Karen Salyer McElmurray writes both fiction and creative nonfiction. Her memoir, Surrendered Child, won the AWP Award Series for Creative Nonfiction and was listed as a “notable book” by the National Book Critics Circle. She is also the author of The Motel of the Stars, Editor’s Pick from Oxford American, and a Lit Life Book of the Year; Strange Birds in the Tree of Heaven (University of Georgia Press), a novel that won the Lillie Chaffin Award for Appalachian Writing; the anthology Walk Till the Dogs Get Mean, co-edited with Adrian Blevins, from Ohio University Press, and the novel Wanting Radiance published in 2020 by South Limestone/University of Kentucky Press. Her essays have won the Annie Dillard Prize, the New Southerner Prize, the Orison Magazine Anthology Award and have several times been Notable in Best American Essays.

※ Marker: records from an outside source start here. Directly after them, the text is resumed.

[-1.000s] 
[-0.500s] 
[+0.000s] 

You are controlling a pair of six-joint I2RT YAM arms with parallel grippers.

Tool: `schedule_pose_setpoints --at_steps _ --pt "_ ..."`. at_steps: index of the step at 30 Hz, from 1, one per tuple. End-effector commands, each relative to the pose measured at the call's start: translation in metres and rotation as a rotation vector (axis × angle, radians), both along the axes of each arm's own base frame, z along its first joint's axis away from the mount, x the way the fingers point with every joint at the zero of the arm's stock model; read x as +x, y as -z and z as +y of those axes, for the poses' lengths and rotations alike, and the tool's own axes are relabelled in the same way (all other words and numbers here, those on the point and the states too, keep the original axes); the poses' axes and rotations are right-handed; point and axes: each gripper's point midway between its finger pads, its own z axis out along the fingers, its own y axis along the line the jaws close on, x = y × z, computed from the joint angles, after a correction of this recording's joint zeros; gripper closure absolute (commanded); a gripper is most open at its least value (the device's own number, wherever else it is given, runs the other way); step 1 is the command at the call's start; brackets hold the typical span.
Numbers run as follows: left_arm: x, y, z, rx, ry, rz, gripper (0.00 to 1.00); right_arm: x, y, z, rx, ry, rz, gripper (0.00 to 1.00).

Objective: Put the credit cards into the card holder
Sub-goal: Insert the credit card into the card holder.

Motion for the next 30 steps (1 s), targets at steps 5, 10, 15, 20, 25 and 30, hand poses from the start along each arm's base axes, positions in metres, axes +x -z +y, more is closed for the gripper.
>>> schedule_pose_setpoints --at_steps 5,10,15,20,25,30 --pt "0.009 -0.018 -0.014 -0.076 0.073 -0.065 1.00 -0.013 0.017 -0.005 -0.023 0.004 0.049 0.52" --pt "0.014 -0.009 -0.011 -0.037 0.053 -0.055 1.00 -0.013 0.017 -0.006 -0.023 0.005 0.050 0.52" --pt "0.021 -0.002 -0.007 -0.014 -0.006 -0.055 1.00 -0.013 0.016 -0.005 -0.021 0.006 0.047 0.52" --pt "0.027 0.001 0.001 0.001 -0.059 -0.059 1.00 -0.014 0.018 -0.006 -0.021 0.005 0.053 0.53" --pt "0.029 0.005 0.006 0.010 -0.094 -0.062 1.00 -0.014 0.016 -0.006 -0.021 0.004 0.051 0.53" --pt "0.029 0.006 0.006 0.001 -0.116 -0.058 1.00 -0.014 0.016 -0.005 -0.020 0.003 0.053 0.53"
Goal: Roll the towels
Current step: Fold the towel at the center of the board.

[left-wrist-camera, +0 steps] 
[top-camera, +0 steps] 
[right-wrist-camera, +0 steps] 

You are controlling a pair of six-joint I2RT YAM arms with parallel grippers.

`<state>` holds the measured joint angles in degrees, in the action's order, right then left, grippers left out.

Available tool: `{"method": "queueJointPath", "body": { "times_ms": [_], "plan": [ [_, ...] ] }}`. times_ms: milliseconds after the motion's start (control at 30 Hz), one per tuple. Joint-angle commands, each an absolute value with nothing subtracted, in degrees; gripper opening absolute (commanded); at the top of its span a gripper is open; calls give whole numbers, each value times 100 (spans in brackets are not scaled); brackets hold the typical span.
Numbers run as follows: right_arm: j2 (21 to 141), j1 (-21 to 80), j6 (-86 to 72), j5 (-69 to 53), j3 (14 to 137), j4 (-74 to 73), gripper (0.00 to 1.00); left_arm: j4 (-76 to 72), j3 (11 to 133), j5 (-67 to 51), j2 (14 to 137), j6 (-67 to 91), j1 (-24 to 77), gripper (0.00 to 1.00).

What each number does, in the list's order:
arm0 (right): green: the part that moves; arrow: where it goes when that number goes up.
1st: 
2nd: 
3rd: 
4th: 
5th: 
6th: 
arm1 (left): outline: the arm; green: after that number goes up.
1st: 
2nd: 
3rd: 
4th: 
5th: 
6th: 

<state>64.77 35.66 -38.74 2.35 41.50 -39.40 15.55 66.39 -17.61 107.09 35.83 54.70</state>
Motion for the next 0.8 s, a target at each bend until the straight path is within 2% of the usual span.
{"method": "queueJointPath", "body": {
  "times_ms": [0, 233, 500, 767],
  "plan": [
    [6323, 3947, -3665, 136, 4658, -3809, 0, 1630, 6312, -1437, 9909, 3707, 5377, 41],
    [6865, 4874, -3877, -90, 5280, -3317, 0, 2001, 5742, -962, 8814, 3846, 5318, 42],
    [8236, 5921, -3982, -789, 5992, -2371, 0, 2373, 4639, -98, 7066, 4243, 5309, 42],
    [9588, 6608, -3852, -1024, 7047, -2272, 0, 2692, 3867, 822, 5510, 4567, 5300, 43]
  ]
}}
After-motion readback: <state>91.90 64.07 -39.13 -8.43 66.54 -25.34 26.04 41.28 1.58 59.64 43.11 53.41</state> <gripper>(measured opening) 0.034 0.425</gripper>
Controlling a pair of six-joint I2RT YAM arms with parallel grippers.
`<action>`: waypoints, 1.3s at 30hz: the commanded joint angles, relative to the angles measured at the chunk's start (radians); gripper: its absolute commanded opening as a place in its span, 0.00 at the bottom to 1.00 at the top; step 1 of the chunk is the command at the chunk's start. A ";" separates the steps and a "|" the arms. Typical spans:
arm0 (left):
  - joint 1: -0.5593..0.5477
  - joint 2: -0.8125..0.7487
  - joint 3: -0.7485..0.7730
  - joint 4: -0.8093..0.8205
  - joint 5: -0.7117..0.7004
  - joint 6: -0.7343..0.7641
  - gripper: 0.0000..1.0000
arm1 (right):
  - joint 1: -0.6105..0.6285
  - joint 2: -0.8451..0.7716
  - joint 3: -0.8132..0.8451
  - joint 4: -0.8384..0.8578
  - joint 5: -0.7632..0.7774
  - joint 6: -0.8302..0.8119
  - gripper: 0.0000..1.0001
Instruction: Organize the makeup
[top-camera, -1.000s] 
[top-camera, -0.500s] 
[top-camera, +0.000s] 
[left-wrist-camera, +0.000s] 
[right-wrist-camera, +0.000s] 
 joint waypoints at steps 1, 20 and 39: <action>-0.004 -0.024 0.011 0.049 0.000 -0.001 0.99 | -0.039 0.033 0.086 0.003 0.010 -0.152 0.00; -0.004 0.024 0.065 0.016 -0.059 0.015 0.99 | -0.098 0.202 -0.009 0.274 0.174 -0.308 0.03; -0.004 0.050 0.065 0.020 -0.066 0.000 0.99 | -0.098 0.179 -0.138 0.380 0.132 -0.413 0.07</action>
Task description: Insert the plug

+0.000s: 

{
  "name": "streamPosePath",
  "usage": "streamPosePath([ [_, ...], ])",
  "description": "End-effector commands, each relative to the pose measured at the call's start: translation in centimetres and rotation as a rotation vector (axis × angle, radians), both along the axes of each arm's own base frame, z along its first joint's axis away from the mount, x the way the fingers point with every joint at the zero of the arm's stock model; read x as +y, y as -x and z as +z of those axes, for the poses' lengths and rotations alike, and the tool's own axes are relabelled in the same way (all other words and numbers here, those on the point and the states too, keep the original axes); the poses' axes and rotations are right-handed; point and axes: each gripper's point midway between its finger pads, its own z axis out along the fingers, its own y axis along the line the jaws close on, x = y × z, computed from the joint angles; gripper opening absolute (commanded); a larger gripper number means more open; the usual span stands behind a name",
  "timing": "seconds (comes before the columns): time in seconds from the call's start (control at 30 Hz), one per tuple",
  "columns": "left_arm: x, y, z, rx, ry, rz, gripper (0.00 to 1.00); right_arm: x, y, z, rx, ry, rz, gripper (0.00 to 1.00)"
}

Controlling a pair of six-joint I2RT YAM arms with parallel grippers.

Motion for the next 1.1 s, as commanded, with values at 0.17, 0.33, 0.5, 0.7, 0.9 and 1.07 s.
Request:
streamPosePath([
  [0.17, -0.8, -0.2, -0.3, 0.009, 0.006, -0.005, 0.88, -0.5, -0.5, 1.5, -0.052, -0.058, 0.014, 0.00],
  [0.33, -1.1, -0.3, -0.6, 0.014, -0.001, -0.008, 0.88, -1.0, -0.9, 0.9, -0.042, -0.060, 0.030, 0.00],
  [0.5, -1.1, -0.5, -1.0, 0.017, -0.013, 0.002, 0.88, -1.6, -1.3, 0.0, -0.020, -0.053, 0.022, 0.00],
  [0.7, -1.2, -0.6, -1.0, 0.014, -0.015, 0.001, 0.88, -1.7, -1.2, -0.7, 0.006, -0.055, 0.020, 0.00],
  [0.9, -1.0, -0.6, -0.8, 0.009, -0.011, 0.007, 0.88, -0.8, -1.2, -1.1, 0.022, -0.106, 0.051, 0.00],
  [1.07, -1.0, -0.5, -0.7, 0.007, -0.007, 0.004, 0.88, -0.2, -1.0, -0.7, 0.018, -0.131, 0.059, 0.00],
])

Karen Salyer McElmurray’s sixth book and first essay collection, Voice Lessons, was published by Iris Press on May 14. It’s a collection about, as she says, voice: that wicked and terrible bloom of ourselves. McElmurray tells me that this book was similar to the birthing process. The lesson of this book, she says, is that she has become ready to open up to other things. She was ready to publish the collection and the COVID-19 pandemic hit. Then, both of her parents died. All of these waves of pain make it into the collection, which explores the concept of home as not a place, but a feeling. An understanding.
I was honored to sit down with McElmurray and discuss her essay collection, home, and searching for the unknowable “it.”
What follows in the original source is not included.